The root has a feeble earthy odor. Though sweetish at first, it has afterwards the same effect as the leaves upon the mouth and fauces. It shrinks much in drying, and becomes darker, but does not lose its acridity. Aconite root is officially described as being " more or less conical or fusiform, from 4 to 10 cm. in length and from 1 to 2 cm. in diameter at the crown; externally dark brown or grayish-brown, smooth or longitudinally wrinkled, the upper end with a bud, remains of bud-scales or stem-scars, the other portions with numerous root-scars or short rootlets; fracture short, horny or somewhat mealy; internally, bark light or dark brown, 1 to 2 mm. in thickness, cambium zone usually 5- to 8-angled, with a small fibrovascular bundle in each angle, pith whitish or light brown, from 2 to 7 mm. in diameter; odor very slight; taste sweetish, soon becoming acrid and developing a tingling sensation, followed by numbness.

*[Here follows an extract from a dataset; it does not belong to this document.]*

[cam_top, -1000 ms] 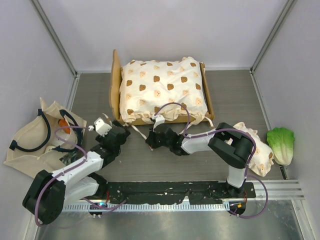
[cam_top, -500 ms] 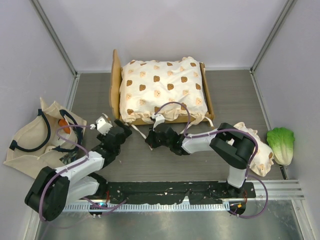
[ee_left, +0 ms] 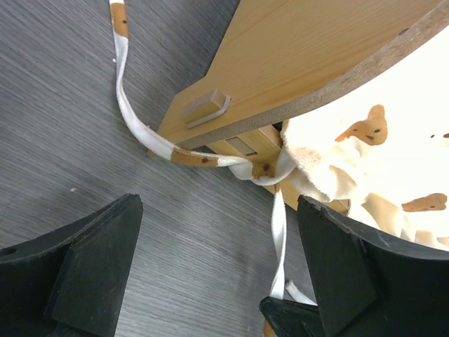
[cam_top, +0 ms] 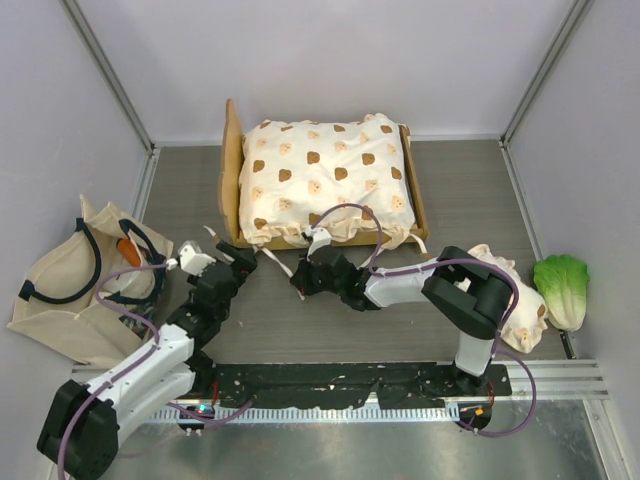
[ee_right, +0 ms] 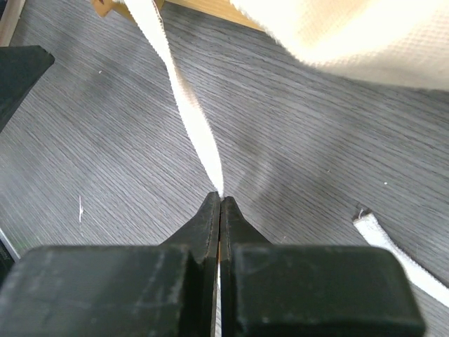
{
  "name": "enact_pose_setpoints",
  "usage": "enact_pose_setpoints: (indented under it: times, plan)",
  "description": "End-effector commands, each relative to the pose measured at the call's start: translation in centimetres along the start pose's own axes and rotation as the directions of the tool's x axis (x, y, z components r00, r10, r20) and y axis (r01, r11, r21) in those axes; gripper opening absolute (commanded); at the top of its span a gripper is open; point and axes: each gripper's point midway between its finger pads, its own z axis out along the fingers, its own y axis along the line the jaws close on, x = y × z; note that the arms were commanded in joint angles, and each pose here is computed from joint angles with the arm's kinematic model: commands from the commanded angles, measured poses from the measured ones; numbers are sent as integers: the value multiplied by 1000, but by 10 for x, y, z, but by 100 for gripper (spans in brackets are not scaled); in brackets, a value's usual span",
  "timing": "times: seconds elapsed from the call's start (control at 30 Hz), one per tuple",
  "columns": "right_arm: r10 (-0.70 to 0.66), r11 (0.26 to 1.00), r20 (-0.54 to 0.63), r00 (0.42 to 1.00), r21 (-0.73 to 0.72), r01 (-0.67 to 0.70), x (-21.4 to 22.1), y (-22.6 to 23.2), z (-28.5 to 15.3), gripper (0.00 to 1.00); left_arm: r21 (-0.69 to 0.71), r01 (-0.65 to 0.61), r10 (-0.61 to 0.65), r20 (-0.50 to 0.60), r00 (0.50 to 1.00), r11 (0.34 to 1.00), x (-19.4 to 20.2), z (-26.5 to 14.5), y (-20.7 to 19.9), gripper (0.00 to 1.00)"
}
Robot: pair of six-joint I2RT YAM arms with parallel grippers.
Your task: Set up the pet bed
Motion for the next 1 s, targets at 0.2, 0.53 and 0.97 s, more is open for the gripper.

Under the microscope transverse sections, made near the middle of the tuberous root of Aconite, show an outer layer consisting of one or more rows of cells with blackish-brown walls; a primary cortex of 8 to 15 rows of parenchymatous cells and interspersed with characteristic stone cells, which occur either singly or in small groups; a more or less modified endodermis; a secondary cortex, consisting chiefly of starch-bearing parenchyma and interspersed with a few small fibrovascular bundles; a more or less star-shaped and characteristic cambium with from 5 to 12 collateral fibro-vascular bundles; and a pith composed of large, starch-bearing parenchyma cells. The powder is grayish-brown; starch grains numerous, spherical, somewhat plano-convex, single or 2- to 5-com-pound, the individual grains from 0.003 to 0.015 mm. in diameter and frequently with a central cleft; trachea? mostly with slit-like, simple pores, sometimes with spiral or reticulate thickenings or with bordered pores; stone cells single, tabular, irregular in shape or elongated to fibers, from 0.1 to 0.4 mm. in length, walls from 0.008 to 0.025 mm. in thickness, strongly lignified and having large, simple pores; fragments of cork few, yellowish-brown; fragments of parenchyma numerous, the cells being filled with starch grains; bast-fibers from stems few, very long, with lignified walls about 0.005 mm. in thickness, and marked by transverse or oblique, slit-like pores. Aconite yields not more than 6 per cent. of ash." U. S.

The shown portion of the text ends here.